Saturday was D-day with Daddy.

Lunch at Steak 'n' Shake.

Then her first movie theater movie--"Horton Hears a Who" at the dollar theater, complete with popcorn.















Thursday, June 26, 2008

F is for Finding Flowers and for "ish"

I was given permission to stray from the alphabetical order for our Summer A to Z. Seriously, I voiced my concern out loud about whether I could skip D and E, move on to F, and come back to them later. ("D" will be this weekend, "E" I'm stuck on. So, LL, suggestions please.)

For "F", I got the kiddos in the car and after dropping off the dry cleaning and getting R to guess as many things that begin with "F" that we could do, we stopped by Green Acres Nursery which the Diva had previously blogged about. It was a great, non-big-box store nursery, family owned, rustic. The young kids of the owners were racing around on their four-wheelers, several rusted Radio Flyers are available for your shopping, and the coo-coos of doves resonated around the yard. There's even a rescued baby opossum.

R was less than enthusiastic, to say the least, since this outing involved being outside with dirt and bugs. I'm admiring a beautiful butterfly that's rested on a dark pink penta and she's slapping at the bugs that are in the vicinity but not actually on her. Oh, I did I mention that I had a scavenger hunt type list of a flowers to find like "find a flower with 3 petals," "find a flower that smells good," "find something you could eat." Here she is standing next to "find a flower taller than you." Can't you see the excitement on her face? Gotta love that kid.

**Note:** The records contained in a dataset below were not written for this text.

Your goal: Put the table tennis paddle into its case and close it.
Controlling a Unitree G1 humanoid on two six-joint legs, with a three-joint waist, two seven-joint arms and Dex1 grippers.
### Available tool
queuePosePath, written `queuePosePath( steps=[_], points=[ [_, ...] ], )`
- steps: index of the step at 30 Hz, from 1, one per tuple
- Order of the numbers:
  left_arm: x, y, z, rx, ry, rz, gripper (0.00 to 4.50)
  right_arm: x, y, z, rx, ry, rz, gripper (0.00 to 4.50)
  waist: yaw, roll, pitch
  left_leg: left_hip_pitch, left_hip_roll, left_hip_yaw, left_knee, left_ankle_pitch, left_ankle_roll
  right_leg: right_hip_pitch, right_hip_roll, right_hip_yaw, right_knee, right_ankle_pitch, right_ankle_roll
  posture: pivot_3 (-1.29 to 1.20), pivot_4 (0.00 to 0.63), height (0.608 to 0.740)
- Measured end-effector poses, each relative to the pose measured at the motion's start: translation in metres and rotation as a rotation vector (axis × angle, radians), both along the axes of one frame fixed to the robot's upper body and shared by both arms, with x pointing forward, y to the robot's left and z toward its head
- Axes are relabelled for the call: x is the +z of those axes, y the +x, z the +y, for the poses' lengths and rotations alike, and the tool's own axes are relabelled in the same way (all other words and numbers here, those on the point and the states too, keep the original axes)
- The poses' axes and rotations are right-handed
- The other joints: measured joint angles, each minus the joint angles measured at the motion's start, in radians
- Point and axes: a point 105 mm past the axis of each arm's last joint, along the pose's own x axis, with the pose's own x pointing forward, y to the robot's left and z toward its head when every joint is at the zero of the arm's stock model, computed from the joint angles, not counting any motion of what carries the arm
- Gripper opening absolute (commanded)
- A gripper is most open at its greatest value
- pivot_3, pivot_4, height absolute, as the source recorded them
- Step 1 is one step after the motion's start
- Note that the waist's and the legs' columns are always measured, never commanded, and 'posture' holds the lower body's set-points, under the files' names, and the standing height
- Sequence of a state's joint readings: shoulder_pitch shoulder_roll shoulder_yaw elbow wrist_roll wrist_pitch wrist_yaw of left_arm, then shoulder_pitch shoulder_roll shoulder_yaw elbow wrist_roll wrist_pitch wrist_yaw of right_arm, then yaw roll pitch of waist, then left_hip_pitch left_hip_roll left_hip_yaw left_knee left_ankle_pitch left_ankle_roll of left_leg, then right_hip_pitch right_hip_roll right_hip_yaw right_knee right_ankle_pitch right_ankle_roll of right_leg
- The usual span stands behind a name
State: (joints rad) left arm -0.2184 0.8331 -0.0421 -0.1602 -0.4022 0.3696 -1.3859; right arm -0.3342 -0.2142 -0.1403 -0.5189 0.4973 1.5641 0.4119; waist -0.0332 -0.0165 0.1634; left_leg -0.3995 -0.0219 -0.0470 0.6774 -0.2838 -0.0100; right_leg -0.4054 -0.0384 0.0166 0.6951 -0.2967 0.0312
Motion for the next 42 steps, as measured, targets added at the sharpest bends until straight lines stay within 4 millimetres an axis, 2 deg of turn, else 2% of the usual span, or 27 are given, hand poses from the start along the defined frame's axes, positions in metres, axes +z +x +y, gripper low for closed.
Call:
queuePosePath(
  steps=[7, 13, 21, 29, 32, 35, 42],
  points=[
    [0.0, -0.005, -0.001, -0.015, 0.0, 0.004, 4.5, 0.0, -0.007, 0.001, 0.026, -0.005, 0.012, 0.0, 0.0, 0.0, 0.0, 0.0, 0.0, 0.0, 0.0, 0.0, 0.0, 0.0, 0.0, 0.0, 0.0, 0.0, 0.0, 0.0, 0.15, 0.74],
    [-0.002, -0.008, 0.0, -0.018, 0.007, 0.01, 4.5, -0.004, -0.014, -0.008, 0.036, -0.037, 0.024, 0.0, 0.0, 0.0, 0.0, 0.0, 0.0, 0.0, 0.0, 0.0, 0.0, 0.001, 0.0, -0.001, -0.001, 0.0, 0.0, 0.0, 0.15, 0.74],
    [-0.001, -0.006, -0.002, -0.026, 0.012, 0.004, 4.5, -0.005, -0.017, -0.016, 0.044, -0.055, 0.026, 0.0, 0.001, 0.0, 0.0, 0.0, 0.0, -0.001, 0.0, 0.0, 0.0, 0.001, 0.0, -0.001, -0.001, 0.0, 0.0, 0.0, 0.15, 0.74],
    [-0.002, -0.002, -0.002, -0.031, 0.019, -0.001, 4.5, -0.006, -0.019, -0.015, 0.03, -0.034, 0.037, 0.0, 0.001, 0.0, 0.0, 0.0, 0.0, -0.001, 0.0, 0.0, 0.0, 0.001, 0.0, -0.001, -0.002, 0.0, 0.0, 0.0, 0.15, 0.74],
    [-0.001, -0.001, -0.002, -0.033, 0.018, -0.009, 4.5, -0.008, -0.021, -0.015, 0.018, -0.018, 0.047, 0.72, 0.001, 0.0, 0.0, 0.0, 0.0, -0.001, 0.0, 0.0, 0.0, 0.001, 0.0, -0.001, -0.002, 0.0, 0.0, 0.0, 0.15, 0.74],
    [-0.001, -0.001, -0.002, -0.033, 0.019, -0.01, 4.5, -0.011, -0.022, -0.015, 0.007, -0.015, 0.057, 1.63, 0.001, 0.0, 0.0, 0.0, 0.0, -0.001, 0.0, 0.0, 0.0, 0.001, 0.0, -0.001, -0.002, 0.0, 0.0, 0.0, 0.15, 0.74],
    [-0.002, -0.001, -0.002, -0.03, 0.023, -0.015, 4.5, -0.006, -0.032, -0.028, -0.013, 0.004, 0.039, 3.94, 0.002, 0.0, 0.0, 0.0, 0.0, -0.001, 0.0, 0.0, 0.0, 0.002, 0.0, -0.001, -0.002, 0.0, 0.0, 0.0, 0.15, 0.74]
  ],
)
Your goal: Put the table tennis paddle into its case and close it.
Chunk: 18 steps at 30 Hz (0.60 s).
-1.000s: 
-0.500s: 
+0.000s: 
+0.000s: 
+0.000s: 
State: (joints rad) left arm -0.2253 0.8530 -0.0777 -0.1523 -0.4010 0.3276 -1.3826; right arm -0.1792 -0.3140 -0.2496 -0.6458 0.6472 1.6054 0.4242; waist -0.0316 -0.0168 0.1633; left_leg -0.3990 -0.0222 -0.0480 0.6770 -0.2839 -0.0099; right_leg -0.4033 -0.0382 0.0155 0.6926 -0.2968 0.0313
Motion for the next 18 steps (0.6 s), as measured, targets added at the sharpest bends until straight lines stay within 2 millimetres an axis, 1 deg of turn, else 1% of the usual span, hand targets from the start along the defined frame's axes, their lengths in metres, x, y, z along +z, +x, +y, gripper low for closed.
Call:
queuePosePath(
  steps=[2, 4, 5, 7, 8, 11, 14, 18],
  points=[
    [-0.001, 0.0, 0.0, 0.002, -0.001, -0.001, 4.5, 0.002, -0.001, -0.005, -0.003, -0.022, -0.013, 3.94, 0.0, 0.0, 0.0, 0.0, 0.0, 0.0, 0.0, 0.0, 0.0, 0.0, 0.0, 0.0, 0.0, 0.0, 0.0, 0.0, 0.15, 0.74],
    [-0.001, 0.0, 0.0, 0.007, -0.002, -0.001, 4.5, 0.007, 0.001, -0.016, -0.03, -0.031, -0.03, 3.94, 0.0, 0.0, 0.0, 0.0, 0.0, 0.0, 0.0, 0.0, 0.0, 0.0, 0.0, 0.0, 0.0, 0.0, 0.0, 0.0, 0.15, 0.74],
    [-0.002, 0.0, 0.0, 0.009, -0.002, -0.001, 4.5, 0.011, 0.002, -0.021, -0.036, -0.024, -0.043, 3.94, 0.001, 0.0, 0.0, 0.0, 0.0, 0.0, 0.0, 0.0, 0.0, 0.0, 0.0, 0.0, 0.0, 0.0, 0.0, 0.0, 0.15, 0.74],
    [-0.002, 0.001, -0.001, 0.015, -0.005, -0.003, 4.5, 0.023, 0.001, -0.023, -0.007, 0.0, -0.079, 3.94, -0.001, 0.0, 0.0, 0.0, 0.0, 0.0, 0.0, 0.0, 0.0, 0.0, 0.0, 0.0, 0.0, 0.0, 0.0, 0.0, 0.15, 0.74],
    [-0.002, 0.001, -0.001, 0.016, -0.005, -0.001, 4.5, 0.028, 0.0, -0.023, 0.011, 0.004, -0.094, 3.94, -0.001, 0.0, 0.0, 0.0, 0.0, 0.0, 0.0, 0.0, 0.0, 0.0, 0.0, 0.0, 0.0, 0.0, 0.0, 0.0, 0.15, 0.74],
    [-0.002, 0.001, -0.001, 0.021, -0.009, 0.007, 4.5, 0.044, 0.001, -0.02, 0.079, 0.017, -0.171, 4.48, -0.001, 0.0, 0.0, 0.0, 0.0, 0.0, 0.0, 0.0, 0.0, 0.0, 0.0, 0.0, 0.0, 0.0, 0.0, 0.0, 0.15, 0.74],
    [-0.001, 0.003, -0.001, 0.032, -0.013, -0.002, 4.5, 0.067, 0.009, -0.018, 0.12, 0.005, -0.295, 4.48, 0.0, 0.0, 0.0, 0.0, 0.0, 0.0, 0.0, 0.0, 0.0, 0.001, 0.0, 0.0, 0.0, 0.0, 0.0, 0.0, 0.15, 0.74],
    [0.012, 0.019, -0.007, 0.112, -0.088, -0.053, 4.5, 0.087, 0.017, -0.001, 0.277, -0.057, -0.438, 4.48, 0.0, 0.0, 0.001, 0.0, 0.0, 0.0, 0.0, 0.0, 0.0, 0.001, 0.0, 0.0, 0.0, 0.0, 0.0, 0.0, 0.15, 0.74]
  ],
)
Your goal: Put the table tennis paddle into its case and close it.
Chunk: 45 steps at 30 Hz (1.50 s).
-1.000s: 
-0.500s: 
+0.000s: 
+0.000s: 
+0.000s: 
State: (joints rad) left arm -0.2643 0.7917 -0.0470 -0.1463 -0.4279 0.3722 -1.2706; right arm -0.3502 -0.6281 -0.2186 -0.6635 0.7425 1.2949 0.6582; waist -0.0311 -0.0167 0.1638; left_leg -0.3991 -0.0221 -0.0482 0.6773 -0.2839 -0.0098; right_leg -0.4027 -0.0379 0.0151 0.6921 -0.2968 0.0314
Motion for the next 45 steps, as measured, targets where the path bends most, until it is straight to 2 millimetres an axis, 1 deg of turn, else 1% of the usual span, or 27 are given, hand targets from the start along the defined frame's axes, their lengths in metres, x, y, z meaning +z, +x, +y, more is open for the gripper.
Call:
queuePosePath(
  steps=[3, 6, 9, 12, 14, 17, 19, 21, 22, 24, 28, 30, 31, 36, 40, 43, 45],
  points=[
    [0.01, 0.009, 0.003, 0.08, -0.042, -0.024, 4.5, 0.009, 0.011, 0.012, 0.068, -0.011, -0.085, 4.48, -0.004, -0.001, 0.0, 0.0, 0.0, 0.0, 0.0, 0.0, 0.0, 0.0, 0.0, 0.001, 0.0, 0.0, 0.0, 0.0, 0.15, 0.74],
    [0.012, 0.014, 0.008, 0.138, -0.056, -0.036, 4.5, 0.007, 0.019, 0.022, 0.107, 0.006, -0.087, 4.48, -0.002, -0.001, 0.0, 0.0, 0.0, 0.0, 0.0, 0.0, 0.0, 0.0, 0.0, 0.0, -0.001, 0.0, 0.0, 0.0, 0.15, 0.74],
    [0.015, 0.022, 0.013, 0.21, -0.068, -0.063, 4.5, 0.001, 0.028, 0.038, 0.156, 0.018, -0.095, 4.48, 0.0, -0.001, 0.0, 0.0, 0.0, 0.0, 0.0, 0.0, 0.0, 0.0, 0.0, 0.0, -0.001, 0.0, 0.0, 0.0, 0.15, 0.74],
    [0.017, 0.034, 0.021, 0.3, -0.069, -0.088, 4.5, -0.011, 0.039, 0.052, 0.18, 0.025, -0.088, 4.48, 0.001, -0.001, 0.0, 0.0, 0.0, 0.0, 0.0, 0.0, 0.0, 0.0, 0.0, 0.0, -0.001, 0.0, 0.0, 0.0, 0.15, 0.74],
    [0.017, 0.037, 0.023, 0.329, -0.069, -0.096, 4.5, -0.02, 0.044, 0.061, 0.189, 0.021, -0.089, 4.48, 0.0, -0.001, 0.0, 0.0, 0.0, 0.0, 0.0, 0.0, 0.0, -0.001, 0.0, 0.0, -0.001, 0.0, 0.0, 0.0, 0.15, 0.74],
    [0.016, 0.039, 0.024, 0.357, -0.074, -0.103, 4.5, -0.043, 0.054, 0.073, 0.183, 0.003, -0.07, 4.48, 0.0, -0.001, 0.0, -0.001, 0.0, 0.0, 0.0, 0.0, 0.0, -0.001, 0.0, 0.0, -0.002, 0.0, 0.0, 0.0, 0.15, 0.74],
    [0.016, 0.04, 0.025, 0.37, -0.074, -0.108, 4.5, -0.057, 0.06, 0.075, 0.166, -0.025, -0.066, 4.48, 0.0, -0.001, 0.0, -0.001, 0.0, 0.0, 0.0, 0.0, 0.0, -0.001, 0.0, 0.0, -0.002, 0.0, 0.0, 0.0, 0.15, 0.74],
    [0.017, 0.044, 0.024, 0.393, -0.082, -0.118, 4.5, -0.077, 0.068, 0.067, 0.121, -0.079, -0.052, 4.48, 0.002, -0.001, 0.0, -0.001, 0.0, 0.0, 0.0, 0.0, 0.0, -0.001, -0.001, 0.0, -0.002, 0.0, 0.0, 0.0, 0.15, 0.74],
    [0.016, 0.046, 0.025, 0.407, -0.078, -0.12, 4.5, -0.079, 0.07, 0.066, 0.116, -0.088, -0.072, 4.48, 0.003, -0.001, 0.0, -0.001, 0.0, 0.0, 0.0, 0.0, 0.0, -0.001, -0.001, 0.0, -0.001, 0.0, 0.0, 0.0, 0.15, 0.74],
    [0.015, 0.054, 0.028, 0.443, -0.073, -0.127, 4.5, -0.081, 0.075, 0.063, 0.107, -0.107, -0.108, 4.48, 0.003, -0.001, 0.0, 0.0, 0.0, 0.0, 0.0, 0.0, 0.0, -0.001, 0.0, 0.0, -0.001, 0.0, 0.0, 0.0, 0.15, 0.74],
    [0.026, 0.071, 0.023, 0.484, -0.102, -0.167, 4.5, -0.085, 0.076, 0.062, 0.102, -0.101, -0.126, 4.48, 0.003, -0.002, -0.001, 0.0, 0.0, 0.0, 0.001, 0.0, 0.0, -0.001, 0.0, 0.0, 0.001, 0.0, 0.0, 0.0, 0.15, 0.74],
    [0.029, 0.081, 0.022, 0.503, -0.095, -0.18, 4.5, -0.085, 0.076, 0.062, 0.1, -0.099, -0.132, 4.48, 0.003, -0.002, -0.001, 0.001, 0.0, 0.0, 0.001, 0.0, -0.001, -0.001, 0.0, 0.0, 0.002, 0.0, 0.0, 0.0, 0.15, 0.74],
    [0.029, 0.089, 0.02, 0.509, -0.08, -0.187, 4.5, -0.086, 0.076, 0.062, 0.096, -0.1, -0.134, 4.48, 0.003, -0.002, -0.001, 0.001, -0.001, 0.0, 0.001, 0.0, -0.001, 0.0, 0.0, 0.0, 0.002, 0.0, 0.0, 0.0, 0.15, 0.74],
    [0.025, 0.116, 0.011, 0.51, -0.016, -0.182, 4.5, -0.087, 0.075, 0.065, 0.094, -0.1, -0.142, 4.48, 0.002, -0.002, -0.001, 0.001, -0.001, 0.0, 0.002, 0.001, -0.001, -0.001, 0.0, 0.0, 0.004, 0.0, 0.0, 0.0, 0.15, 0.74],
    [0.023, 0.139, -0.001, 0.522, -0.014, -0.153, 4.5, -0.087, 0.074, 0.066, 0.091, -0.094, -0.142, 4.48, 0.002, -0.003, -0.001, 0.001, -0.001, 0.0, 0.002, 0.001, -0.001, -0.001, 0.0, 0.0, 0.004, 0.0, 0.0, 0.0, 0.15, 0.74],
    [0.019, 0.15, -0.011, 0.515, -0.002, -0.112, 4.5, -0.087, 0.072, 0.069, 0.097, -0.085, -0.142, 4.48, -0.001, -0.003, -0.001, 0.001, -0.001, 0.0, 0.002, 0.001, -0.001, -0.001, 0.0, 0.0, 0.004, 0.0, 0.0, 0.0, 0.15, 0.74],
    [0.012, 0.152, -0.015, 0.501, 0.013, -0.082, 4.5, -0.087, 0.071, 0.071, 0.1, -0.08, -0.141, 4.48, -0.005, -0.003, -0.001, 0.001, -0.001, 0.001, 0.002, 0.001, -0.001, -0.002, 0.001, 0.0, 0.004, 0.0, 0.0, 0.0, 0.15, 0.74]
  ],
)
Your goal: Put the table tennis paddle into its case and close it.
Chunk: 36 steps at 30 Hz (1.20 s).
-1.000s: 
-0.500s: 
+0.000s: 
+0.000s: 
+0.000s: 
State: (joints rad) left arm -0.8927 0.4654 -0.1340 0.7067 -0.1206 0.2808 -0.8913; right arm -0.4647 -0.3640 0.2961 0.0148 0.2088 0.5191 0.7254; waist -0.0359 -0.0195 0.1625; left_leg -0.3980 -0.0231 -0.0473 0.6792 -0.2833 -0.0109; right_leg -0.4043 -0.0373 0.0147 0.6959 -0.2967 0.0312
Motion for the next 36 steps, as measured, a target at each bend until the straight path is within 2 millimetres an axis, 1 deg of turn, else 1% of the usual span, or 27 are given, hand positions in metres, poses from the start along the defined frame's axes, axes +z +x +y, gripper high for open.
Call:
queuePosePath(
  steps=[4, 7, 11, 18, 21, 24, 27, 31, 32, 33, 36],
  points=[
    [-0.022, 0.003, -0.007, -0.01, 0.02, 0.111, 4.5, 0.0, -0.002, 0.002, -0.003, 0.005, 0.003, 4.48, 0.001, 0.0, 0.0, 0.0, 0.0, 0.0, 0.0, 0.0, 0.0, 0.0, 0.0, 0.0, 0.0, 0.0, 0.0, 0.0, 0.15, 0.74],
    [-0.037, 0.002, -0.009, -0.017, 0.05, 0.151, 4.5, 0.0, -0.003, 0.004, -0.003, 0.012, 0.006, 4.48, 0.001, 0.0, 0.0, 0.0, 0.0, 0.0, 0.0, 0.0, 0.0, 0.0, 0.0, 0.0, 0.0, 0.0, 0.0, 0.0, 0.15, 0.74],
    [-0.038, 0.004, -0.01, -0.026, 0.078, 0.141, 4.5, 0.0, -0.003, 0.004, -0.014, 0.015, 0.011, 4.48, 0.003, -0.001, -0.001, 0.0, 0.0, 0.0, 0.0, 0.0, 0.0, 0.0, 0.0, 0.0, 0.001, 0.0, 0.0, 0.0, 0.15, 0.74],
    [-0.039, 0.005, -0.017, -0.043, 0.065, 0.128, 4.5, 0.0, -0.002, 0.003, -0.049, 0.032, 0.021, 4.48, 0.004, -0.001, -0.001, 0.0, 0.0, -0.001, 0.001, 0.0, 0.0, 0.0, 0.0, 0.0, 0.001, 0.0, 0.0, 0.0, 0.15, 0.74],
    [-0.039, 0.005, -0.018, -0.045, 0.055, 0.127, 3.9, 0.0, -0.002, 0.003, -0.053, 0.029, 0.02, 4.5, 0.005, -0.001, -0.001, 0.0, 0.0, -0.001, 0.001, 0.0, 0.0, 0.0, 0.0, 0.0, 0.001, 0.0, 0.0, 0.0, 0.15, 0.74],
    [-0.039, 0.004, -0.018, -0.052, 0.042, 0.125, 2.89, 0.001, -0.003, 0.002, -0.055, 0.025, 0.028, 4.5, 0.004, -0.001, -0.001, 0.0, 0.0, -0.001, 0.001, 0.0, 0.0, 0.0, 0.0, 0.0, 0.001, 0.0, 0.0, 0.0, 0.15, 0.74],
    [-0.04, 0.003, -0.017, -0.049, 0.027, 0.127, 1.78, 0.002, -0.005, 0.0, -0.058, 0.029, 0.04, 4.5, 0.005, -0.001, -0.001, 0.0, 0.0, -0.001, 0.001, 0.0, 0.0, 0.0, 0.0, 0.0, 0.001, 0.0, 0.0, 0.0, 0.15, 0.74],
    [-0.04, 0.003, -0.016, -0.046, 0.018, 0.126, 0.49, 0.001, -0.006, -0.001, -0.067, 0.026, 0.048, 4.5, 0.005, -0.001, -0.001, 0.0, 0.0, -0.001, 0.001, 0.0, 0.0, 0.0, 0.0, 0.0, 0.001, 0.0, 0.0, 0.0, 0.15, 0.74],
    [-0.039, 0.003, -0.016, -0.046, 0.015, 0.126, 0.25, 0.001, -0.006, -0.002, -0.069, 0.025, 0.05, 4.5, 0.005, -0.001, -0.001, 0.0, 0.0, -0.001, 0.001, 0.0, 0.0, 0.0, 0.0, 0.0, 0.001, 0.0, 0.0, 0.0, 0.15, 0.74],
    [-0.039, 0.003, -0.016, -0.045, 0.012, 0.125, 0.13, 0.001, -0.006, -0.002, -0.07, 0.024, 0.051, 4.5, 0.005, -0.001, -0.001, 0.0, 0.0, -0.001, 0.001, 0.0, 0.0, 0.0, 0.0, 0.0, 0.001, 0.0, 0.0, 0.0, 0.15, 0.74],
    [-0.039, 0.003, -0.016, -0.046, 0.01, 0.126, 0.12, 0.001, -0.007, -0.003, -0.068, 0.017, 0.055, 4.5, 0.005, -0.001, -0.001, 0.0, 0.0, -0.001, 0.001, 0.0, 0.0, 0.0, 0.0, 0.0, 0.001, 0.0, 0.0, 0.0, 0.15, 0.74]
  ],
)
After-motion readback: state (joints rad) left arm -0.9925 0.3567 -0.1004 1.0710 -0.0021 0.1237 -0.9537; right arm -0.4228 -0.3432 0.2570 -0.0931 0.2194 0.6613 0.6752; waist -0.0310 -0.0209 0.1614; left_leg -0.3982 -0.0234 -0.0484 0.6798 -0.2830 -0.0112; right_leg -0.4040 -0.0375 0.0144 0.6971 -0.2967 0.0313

She did think the peppermint plant was pretty cool so for $2 I let her buy that. I think I'll get a few more sweet smelling plants like chocolate mint and bee balm and make a planter for her.

And since we were so close to the Diva, we popped in for a visit and to drop off a carrot cupcake from the previous night's Bible study. We ended up staying for Monkey Munch/Puppy Chow/Muddy Buddies--whatever that delectable concoction of cereal, peanut butter, chocolate and powered sugar--and a bit of catching up. Then after lunch at CFA and a quick trip to Home Depot it was home again, home again.

I sat B up on his changing table to take his sandals off and he folded himself over and rested his head on the changing pad. Tuckered out! But speaking of the boy, we may have a breakthrough in his lack of speaking. A day or two ago, R was reciting the "when I wish to wish for fish..." bit from Red Fish, Blue Fish. B actually started saying "ish"! We got him to say it a couple more times throughout the day and even when we pointed to a fish in a book. So "F" is for "ishes" too!

Wednesday, June 25, 2008

Week 2 - Be Tolerant/Intolerant

This chapter dealt with being tolerant of people and circumstances in our lives and being intolerant of sin, specifically gossip (and I added complaining and criticizing as additional sins of the tongue), self-focus, fear, and mediocrity.

We looked first at the lessons that Naomi, a widow, and Ruth, a barren woman, teach the church--men and women, young and old, Bethlehem and Central Florida. I loved this part of James's book and it reinforces our study of the hard things God calls EVERY woman to do. The universality of these concepts comes back again and again.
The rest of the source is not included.